- [Exercise requirements]:
Skipping any pictures, give all of the records below again exactly.
-- Records for processing follows --
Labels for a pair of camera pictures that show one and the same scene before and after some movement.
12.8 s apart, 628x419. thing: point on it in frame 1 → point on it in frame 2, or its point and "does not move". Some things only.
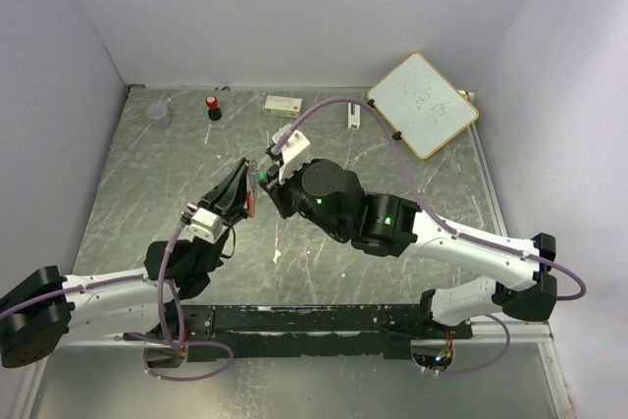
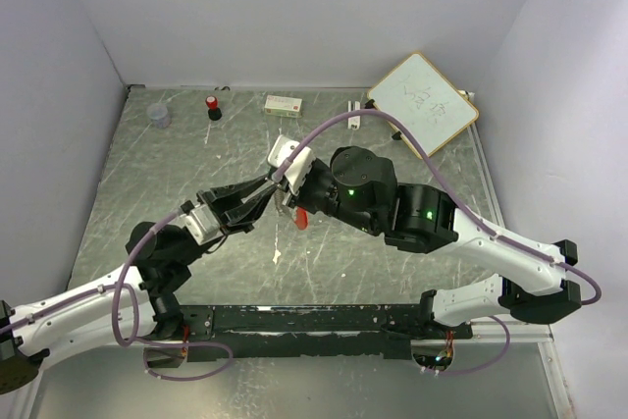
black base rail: x=272 y=331 does not move
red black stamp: x=214 y=112 does not move
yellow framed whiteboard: x=423 y=105 does not move
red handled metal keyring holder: x=251 y=169 → x=300 y=217
-- Records for processing concluded --
- [Result of this exercise]:
Labels for a pair of camera pictures that show one and the same scene before and after some movement.
12.8 s apart, 628x419. thing: point on it in frame 1 → point on it in frame 2, or its point and "does not move". Some things only.
black base rail: x=272 y=331 does not move
red black stamp: x=214 y=112 does not move
yellow framed whiteboard: x=423 y=105 does not move
red handled metal keyring holder: x=251 y=169 → x=300 y=217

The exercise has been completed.